Re: [PATCH 2/2] epoll: introduce EPOLLEXCLUSIVE and EPOLLROUNDROBIN

Eric Wong <normalperson@xxxxxxxx> · Tue, 10 Feb 2015 04:49:39 +0000

Jason Baron <jbaron@xxxxxxxxxx> wrote:
> On 02/09/2015 05:45 PM, Andy Lutomirski wrote:
> > On Mon, Feb 9, 2015 at 1:32 PM, Jason Baron <jbaron@xxxxxxxxxx> wrote:
> >> On 02/09/2015 03:18 PM, Andy Lutomirski wrote:
> >>> On 02/09/2015 12:06 PM, Jason Baron wrote:
> >>>> Epoll file descriptors that are added to a shared wakeup source are always
> >>>> added in a non-exclusive manner. That means that when we have multiple epoll
> >>>> fds attached to a shared wakeup source they are all woken up. This can
> >>>> lead to excessive cpu usage and uneven load distribution.
> >>>>
> >>>> This patch introduces two new 'events' flags that are intended to be used
> >>>> with EPOLL_CTL_ADD operations. EPOLLEXCLUSIVE, adds the epoll fd to the event
> >>>> source in an exclusive manner such that the minimum number of threads are
> >>>> woken. EPOLLROUNDROBIN, which depends on EPOLLEXCLUSIVE also being set, can
> >>>> also be added to the 'events' flag, such that we round robin around the set
> >>>> of waiting threads.
> >>>>
> >>>> An implementation note is that in the epoll wakeup routine,
> >>>> 'ep_poll_callback()', if EPOLLROUNDROBIN is set, we return 1, for a successful
> >>>> wakeup, only when there are current waiters. The idea is to use this additional
> >>>> heuristic in order minimize wakeup latencies.
> >>> I don't understand what this is intended to do.
> >>>
> >>> If an event has EPOLLONESHOT, then this only one thread should be woken regardless, right?  If not, isn't that just a bug that should be fixed?
> >>>
> >> hmm...so with EPOLLONESHOT you basically get notified once about an event. If i have multiple epoll fds (say 1 per-thread) attached to a single source in EPOLLONESHOT, then all threads will potentially get woken up once per event. Then, I would have to re-arm all of them. So I don't think this addresses this particular usecase...what I am trying to avoid is this mass wakeup or thundering herd for a shared event source.
> > Now I understand.  Why are you using multiple epollfds?
> >
> > --Andy
> 
> So the multiple epollfds is really a way to partition the set of
> events. Otherwise, I have all the threads contending on all the events
> that are being generated. So I'm not sure if that is scalable.

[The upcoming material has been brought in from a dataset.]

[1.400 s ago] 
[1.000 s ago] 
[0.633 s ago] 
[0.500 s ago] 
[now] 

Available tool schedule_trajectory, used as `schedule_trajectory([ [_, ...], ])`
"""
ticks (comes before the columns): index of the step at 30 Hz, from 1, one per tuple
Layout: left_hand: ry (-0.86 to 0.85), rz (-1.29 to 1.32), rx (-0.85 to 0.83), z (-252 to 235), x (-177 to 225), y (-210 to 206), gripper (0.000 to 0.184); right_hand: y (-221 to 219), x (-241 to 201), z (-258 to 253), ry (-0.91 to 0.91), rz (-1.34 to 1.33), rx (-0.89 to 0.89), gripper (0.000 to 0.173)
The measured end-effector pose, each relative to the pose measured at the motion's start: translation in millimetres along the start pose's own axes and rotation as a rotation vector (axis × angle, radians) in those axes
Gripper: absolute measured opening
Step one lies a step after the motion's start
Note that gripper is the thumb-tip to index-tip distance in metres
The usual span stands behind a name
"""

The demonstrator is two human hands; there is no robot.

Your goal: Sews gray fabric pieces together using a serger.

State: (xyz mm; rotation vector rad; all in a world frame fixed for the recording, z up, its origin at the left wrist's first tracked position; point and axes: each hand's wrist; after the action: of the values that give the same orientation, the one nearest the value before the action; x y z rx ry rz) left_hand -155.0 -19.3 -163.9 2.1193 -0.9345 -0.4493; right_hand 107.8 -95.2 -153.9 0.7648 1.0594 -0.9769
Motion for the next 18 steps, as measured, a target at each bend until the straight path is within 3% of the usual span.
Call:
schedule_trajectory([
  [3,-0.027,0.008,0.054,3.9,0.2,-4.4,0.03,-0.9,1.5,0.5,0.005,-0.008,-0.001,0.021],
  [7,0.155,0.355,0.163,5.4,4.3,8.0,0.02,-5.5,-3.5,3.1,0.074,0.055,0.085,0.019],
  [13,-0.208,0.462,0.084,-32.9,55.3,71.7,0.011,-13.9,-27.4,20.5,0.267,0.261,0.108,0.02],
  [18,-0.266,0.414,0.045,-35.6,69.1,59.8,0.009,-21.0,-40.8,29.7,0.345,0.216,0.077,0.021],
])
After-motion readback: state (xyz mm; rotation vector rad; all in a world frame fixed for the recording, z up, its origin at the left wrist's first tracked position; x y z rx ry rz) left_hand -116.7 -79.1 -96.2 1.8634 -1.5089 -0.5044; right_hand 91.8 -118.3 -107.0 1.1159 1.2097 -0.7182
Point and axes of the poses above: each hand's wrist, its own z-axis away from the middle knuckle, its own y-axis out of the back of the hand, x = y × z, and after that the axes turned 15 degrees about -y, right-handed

I wonder if EPOLLONESHOT + epoll_wait with a sufficiently large
maxevents value is sufficient for you.  All events would be shared, so
they can migrate between threads(*).  Each thread takes a largish set of
events on every epoll_wait call and doesn't call epoll_wait again until
it's done with the whole set it got.

You'll hit more contention on EPOLL_CTL_MOD with shared events and a
single epoll, but I think it's a better goal to make that lock-free.

(*) Too large a maxevents will lead to head-of-line blocking, but from
what I'm inferring, you already risk that with multiple epollfds and
separate threads working on them.

Do you have a userland use case to share?

> In the use-case I'm trying to describe, I've partitioned a large set
> of the events, but there may still be some event sources that we wish
> to share among all of the threads (or even subsets of them), so as not
> to overload any one in particular.

> More specifically, in the case of a single listen socket, its natural
> to call accept() on the thread that has been woken up, but without
> doing round robin, you quickly get into a very unbalanced load, and in
> addition you waste a lot of cpu doing unnecessary wakeups. There are
> other approaches to solve this, specifically using SO_REUSEPORT, which
> creates a separate socket per-thread and gets one back to the
> separately partitioned events case previously described. However,
> SO_REUSEPORT, I believe is very specific to tcp/udp, and in addition
> does not have knowledge of the threads that are actively waiting as
> the epoll code does.

Did you try my suggestion of using a dedicated thread (or thread pool)
which does nothing but loop on accept() + EPOLL_CTL_ADD?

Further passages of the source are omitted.